SDLB is built for changes. With built-in schema evolution, changing schemas can be handled automatically. Thanks to the declarative approach, adding additional data objects can be done in minutes and the dependencies don't need to be defined by hand.

Data as a Product

Data is treated as a product, with clear documentation, standardized interfaces, and well-defined quality measures to ensure its usability and value.

It's important to note that in the end, data products can be implemented in different technologies as long as they adhere to the agreed upon interfaces.

Again, there are different aspects where SDLB can help.

Data Quality

A Data Product has well-defined quality measures and should define Service-Level Objectives (SLOs).

SDLB builds data quality into your pipelines.

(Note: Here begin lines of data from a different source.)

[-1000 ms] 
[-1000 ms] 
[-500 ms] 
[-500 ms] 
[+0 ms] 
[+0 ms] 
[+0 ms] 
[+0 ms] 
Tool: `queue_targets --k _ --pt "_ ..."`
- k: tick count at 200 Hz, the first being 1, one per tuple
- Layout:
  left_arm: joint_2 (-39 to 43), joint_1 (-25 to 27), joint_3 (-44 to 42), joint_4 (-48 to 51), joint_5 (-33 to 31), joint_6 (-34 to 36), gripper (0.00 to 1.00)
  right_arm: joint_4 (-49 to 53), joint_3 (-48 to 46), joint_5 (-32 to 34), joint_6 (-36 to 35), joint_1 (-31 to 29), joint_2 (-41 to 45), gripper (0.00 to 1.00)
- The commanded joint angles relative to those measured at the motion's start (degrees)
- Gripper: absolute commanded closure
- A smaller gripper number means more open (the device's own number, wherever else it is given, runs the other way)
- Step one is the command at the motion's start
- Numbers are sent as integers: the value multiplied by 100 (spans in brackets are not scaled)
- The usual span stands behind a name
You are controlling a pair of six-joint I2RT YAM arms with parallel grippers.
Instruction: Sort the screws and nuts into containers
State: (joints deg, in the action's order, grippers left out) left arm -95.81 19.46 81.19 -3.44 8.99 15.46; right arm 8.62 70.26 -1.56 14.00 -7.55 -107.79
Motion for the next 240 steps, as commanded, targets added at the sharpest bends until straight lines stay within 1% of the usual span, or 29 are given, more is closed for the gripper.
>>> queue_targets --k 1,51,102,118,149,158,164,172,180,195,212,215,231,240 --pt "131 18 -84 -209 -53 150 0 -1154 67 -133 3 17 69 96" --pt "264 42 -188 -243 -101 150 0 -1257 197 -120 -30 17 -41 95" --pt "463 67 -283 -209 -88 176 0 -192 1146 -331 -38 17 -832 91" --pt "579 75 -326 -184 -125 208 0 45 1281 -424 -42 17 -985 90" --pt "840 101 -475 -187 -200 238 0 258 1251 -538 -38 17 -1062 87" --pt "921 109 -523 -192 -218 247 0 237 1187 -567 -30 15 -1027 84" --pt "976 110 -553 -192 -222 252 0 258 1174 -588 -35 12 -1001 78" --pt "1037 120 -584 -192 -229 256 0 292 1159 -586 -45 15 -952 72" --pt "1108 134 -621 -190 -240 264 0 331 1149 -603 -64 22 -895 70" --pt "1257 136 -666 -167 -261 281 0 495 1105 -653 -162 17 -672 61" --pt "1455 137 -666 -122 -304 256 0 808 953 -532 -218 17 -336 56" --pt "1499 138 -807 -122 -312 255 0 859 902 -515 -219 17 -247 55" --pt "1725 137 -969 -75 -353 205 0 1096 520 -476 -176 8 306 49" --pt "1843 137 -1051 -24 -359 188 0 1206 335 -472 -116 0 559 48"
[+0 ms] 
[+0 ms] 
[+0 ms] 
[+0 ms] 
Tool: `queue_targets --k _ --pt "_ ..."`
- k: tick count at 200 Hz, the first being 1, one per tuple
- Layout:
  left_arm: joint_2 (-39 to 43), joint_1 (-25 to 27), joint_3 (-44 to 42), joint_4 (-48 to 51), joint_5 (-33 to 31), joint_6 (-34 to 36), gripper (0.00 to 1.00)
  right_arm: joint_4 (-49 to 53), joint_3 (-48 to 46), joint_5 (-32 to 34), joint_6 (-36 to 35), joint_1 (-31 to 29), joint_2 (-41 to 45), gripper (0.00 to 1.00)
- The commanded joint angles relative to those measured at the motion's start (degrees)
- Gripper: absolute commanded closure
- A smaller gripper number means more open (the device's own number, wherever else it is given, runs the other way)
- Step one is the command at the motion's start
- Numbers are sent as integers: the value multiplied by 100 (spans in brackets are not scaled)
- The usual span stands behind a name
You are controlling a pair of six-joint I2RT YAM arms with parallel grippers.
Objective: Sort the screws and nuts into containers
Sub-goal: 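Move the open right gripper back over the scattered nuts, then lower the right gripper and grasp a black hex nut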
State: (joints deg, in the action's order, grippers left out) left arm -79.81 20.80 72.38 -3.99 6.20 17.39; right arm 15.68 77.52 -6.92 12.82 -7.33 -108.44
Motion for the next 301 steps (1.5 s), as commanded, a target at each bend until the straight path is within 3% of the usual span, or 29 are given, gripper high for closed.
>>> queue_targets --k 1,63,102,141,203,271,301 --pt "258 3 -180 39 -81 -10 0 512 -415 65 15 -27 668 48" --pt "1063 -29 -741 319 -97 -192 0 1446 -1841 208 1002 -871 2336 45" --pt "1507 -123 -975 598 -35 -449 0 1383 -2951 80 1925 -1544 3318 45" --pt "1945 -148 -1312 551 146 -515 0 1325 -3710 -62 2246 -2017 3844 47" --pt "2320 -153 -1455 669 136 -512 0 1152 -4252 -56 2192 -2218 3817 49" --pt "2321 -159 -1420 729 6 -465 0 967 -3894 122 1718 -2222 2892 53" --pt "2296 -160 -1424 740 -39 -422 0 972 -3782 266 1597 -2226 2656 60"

It supports constraints and expectations that are evaluated each time a pipeline is executed instead of having downstream checks after the execution.

SDLB also gathers metrics with every run. With the metrics gathered, you can detect anomalies like number of records or bytes written. These are often helpful in finding latent problems in your data pipeline.

Schema enforcement

As another aspect of quality, you expect your source system to adhere to the agreed interface.

SDLB supports schema validation for all its data objects. In your configuration, you can (optionally) define a schema and enforce it. This saves you from surprises if an upstream system suddenly changes the schema of a data object you use.

Lineage

To provide transparency about the origin and transformations of data in your Data Product, a lineage diagram can greatly help.

SDLB is a metadata driven framework. You define Data Objects, you define Actions between them. That's it. SDLB will figure out the dependencies at runtime but they can also be easily displayed from static configurations. This is done i.e. in our sdl-visualization, see also the UI-Demo. SDL configuration files can be easily displayed and analyzed. This provides the needed transparency of a Data Product.

Interfaces

SDLB offers many standard Data Objects for all kinds of interfaces. With the declarative approach and schema enforcement, you can make sure that your data always adheres to the defined interface specification.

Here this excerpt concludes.